Apparently a man with three balls, by the name of Proudfoot, successfully worked out how to send data to yesterday’s devices some time in the 26th century. Anyway, I won’t bore you with all of that, I can’t stand technology conversations, let’s leave that to the fucking geeks.

Despite my predicament (I’ve served 3 years of a 257 year sentence), I was finally, this week, allowed to review an archived copy of what, from your point of view, is the latest Doctor Who episode, A Good Man Goes to War. Anyone who thinks that waiting a week is tough should try waiting three years, and a year is now calculated differently, so I have no idea how much time has actually passed since Amy turned to cum on my 21st century drool box.

The title, in a cruel twist of fate, wouldn’t make a bad one for my own story. The tale of how I came to be here, picking Morphulsian Ticks from my beard (they’re luminescent and have thirty million legs, fine enough that their underside appears smooth), and passing the time teaching my foreskin to read while both freeing and re-stowing my Gentleman’s relish for the lady-guards, seems almost like a dream now. It’s awful here; I’m not even invited to the buggerings.

It’s a curious tale, one th- oh, before I go on, though I’m not strictly allowed to talk about your future, so they may redact this sentence, I should say that Doctor Who ran for another 17 seasons after your “latest”. Many of them were good apparently, but if you’re still in charge when Season 43 premieres, and I’m unable to find out if you were, then be careful, because whenever I mention that series people either roll their eyes or put a knife to my throat.

So, where was I? Ah yes, the beginning. Well Steven, it began with a visit to my GP and like I said, there could hardly be a better title for my story than yours, apart from The Two Doctors, but that’s a bit shit, isn’t it?

The Two Doctors

I haven’t had a great history with my general practitioners. My first was Doctor Antib, who you may have heard of; he was one of the 20th century’s most prolific serial killers. He also did a lot of half-marathons for asthma charities.

Between 1989 and 2004 he murdered 409 patients, injecting them with morphine or, if he was in a bad mood, fat from a James Corden stockpile. I fell foul of the man in February 2004 when I joked that given the death rate in the locale, maybe the surgery was complicit, trying to halve their workload. He took this innocent remark as a sign that I might have some knowledge of his crimes and knocking me to the ground, he then tried to jab me while I fought for my life. During the ensuing tussle, in which chairs were overturned and windows smashed, I was able to get a hand to a peak flow meter which I drove into his brain via the nasal cavity.

After that I insisted on a new appointment and my pick of the remaining GPs.

My first choice wouldn’t take me on, her threadbare excuse being that I’d murdered her husband of twenty two years. My second opted to take early retirement. His name was Bitna, and dyslexic patients were sending him hate mail. That left me with Doctors Melina Kook and Mare. I took them both; I had to, they were conjoined.

It’s a strange situation, seeing a double-headed Doctor. They shared a single body, with the left head (Doctor Kook) controlling the right side and vice versa. At first I had a thousand questions, which I later reduced to three. What was it like sharing a vagina? Could I call them Two Headed Sex Beast, and what happened if one of the heads died?

Things developed in an uncanny fashion. Doctor Kook and I got on rather well, in fact I found her, er, kookiness somewhat endearing. After a while I found myself making appointments, just to see her again. A few months in, I was getting brave, suggesting we go for a drink after hours, but there was a complication: Doctor Mare. Mare, it seemed, had an unhealthy attachment to her headmate. I thought it was the base of the neck but Kook, when her other head was turned, gave me a look that suggested the problem was jealously.

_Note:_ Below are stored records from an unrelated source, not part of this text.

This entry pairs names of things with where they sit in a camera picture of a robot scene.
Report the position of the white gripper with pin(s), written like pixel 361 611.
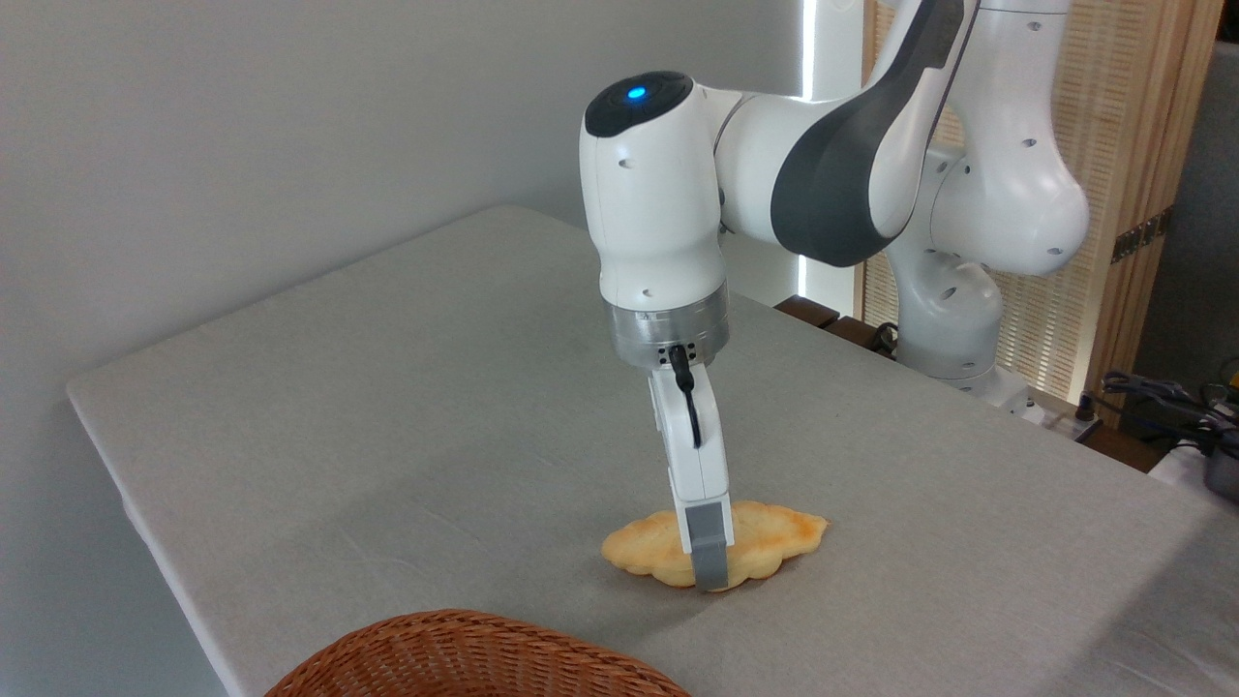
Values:
pixel 704 479

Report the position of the grey table cloth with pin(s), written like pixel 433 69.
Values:
pixel 387 436

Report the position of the silver metal wrist flange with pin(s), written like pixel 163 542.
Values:
pixel 639 334

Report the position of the brown woven wicker basket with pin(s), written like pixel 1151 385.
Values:
pixel 465 658

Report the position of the white power strip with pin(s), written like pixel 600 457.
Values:
pixel 1070 424

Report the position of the golden leaf-shaped bread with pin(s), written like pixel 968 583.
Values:
pixel 774 532

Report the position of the white vertical light strip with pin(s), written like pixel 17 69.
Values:
pixel 805 48

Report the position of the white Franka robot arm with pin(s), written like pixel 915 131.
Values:
pixel 658 194

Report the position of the light wooden slatted screen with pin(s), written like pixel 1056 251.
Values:
pixel 1133 116

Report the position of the dark metal screen hinge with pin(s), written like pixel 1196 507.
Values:
pixel 1142 237

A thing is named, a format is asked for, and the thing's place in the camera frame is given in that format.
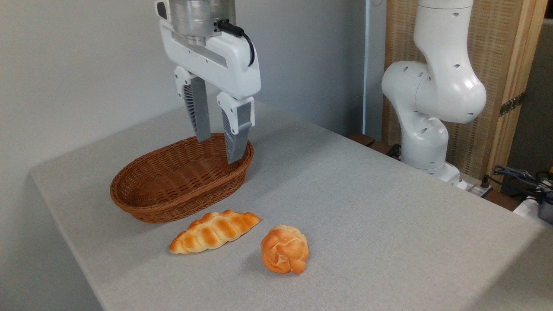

Mare was fiercely possessive of Kook. Aggressive and unstable, unlike her body partner, she seemed to want to have that body all to her herself, butting in when I talked to Melina about drinks. ‘We’re busy!’ she’d say, and the practical difficulties became more apparent. I was only interested in Melina but Mare was an inseparable part of the package. ‘We’re different people,’ Melina said, ‘we live independent lives, we took different names’, but I suspected she was trying to convince herself more than I. What to do?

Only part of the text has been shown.